Estava de bengala e deslocava-se com dificuldade. As outras, porventura libertas da regra do silêncio sobre quem vota em quem, que devia imperar no espaço circundante ao das urnas, responderam individualmente, mas pareciam um coro:

– Eu também!

Uma delas ainda acrescentou:

– Enquanto a Cristas estiver na política, voto nela!

Na altura o coro fez-me sorrir pela espontaneidade e pela completa subversão das regras. Estas mulheres não eram ‘tias’ chiques nem tinham tiques de classe. Eram pessoas simples que partilhavam entre si as suas dores e padecimentos com a mesma ausência de filtro com que declaravam publicamente a sua orientação de voto.

Não me voltei a lembrar delas, confesso. Até ao momento em que Assunção anunciou a sua saída. Foi aí que estas mulheres voltaram à minha memória, pois imagino que devem ter ficado desoladas com este desfecho. Quem sabe, até um pouco órfãs.

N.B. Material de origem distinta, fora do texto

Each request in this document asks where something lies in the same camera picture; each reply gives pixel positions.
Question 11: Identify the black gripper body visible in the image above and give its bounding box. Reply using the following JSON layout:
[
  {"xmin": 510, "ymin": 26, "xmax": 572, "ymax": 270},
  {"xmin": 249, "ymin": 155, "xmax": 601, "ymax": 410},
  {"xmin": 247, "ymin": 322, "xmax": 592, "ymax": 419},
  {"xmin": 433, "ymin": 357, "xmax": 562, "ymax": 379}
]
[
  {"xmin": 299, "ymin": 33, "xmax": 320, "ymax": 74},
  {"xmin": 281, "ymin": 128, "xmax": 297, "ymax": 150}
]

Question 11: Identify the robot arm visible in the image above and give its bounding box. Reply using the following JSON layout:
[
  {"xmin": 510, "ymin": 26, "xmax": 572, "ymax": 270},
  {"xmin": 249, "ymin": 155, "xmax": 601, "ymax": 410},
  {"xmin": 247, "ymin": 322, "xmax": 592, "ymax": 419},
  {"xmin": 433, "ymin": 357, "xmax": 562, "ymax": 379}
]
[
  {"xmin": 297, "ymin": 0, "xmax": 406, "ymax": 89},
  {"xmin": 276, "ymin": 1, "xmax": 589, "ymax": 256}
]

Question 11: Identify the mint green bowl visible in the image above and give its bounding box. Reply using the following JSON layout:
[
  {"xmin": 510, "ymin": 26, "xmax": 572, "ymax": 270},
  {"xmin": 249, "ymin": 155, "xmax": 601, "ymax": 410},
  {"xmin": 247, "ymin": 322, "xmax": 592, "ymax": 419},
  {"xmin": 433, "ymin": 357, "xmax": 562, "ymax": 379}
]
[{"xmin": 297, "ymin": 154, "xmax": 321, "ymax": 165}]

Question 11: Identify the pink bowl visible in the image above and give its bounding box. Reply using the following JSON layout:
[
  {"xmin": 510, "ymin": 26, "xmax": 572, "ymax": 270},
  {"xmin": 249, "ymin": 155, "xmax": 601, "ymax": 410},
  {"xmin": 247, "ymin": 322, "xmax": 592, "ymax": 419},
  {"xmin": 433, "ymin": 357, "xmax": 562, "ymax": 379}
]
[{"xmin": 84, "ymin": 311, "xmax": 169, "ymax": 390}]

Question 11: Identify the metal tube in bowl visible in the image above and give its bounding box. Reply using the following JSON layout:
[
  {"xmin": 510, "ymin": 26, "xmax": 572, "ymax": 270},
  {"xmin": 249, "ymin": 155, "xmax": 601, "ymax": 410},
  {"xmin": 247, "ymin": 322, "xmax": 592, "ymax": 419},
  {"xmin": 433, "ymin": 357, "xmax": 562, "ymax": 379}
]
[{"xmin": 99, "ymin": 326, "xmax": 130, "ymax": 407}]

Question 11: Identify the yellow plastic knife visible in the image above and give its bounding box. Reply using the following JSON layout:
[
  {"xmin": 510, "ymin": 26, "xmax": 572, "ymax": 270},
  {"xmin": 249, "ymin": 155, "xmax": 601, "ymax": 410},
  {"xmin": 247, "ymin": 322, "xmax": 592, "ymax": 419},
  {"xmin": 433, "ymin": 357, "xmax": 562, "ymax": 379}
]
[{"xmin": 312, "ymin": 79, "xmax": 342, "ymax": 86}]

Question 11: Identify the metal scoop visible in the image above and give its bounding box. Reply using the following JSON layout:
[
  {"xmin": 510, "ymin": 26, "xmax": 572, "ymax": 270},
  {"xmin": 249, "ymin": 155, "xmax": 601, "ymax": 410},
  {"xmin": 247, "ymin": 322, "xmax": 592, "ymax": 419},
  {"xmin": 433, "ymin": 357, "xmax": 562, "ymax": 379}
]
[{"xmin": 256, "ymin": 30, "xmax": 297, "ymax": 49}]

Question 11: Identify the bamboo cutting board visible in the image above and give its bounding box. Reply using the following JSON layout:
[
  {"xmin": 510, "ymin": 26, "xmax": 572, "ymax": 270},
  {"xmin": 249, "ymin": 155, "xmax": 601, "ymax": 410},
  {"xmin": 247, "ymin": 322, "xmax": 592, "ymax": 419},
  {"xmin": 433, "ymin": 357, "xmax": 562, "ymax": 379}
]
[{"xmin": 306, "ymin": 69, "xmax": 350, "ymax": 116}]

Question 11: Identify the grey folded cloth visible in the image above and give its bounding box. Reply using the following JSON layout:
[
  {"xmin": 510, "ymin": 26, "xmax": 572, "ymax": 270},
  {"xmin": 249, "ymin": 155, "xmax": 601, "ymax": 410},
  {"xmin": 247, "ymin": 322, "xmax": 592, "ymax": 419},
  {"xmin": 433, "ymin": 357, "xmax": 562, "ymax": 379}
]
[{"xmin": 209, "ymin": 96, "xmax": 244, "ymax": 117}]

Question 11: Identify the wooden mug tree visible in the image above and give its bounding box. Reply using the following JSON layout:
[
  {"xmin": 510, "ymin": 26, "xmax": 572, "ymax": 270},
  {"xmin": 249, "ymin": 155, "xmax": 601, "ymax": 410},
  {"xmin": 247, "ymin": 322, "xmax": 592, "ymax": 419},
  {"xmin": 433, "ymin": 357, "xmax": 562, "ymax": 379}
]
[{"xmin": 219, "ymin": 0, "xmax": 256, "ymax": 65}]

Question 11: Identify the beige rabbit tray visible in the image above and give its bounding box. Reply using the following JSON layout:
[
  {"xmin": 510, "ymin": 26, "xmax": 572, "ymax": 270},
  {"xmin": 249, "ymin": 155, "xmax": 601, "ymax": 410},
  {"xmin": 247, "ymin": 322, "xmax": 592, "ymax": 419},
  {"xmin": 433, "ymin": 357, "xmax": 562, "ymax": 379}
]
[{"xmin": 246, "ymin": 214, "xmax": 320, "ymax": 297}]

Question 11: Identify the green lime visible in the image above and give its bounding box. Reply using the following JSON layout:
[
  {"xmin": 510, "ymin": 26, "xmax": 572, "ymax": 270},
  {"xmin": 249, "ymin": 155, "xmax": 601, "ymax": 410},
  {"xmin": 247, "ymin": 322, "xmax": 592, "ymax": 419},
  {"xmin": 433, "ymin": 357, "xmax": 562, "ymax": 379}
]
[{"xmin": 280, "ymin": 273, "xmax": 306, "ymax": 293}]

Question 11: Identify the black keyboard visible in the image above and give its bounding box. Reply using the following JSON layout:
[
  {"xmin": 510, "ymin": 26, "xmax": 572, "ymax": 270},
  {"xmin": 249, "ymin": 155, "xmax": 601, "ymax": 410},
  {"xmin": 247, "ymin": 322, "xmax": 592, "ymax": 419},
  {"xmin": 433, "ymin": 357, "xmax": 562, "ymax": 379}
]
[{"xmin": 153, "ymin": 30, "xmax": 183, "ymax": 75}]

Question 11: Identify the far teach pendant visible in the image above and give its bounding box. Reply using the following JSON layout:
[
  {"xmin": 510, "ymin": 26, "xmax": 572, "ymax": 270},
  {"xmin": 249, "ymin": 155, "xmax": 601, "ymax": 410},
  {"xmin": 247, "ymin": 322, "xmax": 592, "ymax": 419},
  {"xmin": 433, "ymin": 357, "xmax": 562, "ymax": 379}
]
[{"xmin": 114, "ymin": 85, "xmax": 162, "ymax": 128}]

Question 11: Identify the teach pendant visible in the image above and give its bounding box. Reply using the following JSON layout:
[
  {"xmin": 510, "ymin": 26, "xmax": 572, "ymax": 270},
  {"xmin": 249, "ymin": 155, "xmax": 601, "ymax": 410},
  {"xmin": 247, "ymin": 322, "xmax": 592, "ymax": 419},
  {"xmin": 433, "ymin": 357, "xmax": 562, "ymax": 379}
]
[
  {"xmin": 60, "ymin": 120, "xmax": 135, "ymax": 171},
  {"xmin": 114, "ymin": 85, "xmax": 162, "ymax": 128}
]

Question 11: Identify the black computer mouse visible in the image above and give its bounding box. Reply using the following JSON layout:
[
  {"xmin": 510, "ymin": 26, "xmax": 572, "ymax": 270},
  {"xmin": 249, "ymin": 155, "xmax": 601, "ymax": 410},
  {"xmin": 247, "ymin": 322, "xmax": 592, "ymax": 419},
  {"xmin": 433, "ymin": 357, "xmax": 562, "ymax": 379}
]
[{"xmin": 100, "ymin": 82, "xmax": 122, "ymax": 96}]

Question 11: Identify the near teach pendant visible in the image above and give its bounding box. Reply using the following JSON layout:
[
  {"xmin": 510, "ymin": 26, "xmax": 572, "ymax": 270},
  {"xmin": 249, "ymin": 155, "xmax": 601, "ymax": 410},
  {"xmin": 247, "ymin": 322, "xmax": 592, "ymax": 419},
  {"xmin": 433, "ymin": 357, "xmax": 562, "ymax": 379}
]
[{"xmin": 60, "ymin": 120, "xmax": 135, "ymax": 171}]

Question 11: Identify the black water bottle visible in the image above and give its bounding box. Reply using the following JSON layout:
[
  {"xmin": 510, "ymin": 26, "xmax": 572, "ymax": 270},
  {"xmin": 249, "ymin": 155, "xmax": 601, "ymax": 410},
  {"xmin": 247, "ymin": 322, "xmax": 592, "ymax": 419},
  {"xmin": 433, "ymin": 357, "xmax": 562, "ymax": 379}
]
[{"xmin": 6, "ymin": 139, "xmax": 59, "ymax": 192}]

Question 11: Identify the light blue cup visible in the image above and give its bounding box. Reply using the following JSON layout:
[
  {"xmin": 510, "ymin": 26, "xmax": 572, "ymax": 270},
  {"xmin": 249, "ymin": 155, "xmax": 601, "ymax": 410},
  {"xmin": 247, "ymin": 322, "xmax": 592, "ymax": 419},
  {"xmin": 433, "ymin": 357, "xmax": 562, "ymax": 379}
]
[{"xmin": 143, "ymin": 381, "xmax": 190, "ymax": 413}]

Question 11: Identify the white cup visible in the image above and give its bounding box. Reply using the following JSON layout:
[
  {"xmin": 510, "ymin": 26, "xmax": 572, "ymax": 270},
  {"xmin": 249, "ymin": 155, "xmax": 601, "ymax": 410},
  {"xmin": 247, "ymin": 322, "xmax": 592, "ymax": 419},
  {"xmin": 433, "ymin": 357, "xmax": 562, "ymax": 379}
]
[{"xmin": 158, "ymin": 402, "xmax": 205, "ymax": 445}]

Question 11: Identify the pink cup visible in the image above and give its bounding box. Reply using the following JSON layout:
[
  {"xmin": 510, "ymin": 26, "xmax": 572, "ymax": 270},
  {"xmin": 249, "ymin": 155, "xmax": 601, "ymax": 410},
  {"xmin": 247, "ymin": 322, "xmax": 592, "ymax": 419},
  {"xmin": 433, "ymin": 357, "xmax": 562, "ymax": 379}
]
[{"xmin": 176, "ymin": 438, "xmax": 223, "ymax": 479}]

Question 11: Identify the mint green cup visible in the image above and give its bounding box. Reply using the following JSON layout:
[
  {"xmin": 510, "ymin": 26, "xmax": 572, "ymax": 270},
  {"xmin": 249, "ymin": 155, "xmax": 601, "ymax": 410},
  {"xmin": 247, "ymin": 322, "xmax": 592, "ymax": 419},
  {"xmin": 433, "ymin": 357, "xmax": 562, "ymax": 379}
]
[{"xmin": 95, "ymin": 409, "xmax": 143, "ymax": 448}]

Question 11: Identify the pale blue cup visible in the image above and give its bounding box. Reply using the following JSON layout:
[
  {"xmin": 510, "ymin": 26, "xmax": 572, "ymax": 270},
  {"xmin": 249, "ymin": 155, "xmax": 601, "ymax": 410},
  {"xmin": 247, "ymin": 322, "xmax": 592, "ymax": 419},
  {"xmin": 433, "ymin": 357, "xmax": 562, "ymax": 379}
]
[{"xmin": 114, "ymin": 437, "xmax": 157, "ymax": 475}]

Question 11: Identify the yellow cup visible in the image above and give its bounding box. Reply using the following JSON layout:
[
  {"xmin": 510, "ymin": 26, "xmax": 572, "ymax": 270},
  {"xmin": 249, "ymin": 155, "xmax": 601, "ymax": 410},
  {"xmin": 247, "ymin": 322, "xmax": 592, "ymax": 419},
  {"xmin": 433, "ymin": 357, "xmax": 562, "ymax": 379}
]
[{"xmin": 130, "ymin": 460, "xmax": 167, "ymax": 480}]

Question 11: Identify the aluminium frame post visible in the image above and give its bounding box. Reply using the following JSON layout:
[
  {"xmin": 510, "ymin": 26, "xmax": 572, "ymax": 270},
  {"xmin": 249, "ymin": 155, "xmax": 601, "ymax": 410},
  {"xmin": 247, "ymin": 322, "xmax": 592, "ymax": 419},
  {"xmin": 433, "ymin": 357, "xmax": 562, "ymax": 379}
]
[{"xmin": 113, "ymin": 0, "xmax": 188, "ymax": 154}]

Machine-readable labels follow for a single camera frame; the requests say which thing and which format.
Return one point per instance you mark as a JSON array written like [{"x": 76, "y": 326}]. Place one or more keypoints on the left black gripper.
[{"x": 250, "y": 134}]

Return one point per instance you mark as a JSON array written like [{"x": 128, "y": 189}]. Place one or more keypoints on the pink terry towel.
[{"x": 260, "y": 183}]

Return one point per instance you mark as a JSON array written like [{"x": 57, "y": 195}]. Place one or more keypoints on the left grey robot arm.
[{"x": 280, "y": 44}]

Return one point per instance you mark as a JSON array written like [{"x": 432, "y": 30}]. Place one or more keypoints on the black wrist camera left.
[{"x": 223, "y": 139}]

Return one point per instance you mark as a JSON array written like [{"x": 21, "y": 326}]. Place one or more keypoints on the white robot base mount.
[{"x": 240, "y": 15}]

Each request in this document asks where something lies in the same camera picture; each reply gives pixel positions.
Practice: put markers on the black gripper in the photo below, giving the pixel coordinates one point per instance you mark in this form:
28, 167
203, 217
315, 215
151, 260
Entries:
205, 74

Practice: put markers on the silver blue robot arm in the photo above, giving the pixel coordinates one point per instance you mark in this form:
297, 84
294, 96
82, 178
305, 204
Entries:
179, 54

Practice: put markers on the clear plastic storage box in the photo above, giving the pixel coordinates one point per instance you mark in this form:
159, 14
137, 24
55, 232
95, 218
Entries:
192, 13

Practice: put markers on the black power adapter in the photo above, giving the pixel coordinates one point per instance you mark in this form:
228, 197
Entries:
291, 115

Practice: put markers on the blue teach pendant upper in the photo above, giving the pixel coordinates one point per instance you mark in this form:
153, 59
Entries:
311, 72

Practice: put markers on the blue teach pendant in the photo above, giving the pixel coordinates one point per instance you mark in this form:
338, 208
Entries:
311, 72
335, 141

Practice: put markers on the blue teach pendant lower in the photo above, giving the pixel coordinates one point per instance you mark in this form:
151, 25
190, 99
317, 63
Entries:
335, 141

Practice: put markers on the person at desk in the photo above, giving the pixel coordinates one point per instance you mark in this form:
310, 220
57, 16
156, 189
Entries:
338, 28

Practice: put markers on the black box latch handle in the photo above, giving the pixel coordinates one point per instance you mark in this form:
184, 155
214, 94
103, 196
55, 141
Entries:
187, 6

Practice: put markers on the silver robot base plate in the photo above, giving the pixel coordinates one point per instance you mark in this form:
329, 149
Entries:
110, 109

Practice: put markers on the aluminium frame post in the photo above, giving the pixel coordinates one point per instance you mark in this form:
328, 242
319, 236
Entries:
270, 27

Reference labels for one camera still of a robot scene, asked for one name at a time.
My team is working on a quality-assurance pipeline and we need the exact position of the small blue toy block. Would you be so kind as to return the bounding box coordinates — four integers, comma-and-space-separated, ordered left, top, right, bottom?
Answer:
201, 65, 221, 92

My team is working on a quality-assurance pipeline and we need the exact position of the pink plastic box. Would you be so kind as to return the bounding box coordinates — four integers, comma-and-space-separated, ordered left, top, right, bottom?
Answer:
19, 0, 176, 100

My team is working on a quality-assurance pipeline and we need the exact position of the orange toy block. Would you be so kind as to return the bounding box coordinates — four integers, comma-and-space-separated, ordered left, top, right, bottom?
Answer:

Digam o que disserem agora, Assunção Cristas sempre foi uma política transparente, íntegra e humanista. E também feminina, num tempo em que demasiadas mulheres ainda acham que têm que masculinizar a sua ação ou engrossar a sua voz para se fazerem ouvir. Interiormente livre e focada nos seus valores, Assunção Cristas assumiu sempre o seu lado de mulher de família, mãe de quatro filhos e mulher do seu marido. Ficou grávida quando era super- ministra, parou quando teve que parar e retomou o trabalho quando era para retomar.

Elegante, mas não fútil, cultivou numa imagem de autenticidade e nunca procurou o frágil reconhecimento que vem do vedetismo ou das atitudes provocadoras. Era quem era, sem poses nem máscaras. E isso revela confiança e transmite segurança, mas também gera incompreensões e algumas invejas, pois há sempre quem prefira a previsibilidade dos comportamentos padronizados ou até estereotipados.

Assunção Cristas teve uma atitude original na política nacional. O reverso desta singularidade foi uma via por vezes mais difícil, um caminho também percorrido em solidão e incompreensão. Fez o que achava que estava certo e o que lhe parecia mais justo, tenho a certeza. E lutou. Ganhou e perdeu, mas lutou.

Agora, que assumiu que era hora de sair de cena, fica a certeza de ter estado ao serviço do país sem nunca se servir da política.